Homelabs are awesome. However, I have the memory of a goldfish, so remembering how to make a change after I've done it a few weeks ago, or even a few minutes ago, is a herculean task. The solution: write down all the settings I need, then re-use the same five or so commands to make those changes. While most people would call this solution lazy and overcomplicated, a small group of people who call themselves "sysadmins" call the concept "Infrastructure as Code", which is significantly cooler sounding. One slight issue with using this term is that it tends to involve the creation and initialization of virtual resources from a cloud provider, but I'm going to prevent that from being an issue by ignoring it entirely.
I've structured things in a way that's only slightly confusing to me. Before I explain the software side, I'm going to explain the hardware, so things might sound less foolish. I've got 3 identical machines, all running with 8gb of ram, 4 only slightly geriatric cores, and 128gb ssds. While this setup would've been considered underpowered and cramped when it comes to the ram and storage, the blessing of a ram crisis makes it Almost Reasonable™.
Now that the thinking rocks are explained, onto the fun part: the software side, which needs a college degree that I don't have in order to fully understand.
- Base OS: NixOS
- NixOS allows for the entirety of an operating system to be defined via a config file, which is nice when you're trying to configure an entire server system via config files.
- While not quite fully headless, NixOS Anywhere allows a user to install and deploy a NixOS config over ssh. You do need to set a root password for an installer of your choice, likely the default NixOS installer, but that's easy to do without a monitor, and would be easy to program a BadUSB script for if I cared enough.
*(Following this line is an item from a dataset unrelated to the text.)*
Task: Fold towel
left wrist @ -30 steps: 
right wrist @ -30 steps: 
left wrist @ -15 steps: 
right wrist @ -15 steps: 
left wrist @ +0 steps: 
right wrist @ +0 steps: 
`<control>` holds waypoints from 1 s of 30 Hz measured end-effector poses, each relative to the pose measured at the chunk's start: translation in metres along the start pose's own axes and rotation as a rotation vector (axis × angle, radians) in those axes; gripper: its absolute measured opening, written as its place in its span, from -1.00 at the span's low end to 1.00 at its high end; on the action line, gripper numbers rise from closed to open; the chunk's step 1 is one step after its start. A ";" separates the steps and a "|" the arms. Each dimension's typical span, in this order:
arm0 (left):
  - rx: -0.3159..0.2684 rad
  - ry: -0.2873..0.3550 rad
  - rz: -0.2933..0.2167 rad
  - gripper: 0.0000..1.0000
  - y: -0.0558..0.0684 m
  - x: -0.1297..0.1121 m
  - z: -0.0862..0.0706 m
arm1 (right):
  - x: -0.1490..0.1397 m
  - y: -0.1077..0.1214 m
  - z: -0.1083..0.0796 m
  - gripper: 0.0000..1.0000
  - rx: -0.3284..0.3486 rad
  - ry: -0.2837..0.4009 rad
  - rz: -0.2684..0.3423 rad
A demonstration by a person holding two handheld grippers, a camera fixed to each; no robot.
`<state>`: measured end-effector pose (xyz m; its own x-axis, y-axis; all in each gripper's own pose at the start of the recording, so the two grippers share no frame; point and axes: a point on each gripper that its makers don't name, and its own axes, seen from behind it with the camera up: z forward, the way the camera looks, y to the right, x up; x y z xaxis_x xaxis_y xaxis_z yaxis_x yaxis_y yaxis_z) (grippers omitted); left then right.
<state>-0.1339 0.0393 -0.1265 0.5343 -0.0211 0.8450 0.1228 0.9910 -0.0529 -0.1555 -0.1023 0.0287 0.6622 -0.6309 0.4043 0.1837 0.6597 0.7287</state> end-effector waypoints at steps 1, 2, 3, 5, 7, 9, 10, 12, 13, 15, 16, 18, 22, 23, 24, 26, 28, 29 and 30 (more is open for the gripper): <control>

- Disks get configured through the Nix config using something I don't remember the name of, but it's in the NixOS Anywhere repo if you're curious. Each node runs the same programs, with some slight changes per node to change whether it's initializing or joining a cluster, and to change the hostname. These differences are managed through Nix flakes, which is a whole rabbit hole I'm not caffeinated enough to explain.
- Secrets in the OS are done with sops-nix, because while there is no perceivable way to use my cluster join token for evil, or at all, I'd rather not be open to attacks when someone hacks my router and extinguishes my firewall. While this works, it does mean that you need to manually copy over a keyfile, which can be done via an option from NixOS Anywhere. I added an overlay folder to drop the file in exactly the right directory, but left the actual key file out for obvious reasons. There's plenty of documentation in the sops-nix repo, so you can get up and running there.
- Containerization: K3S
- This was a pretty easy/lazy choice, since I wasn't aware of any options that were as easy to get up and running, and I had too few complaints to bother looking. Tools exist to initialize these clusters, but I used the Nix configs I was already deploying, which works as well as intended.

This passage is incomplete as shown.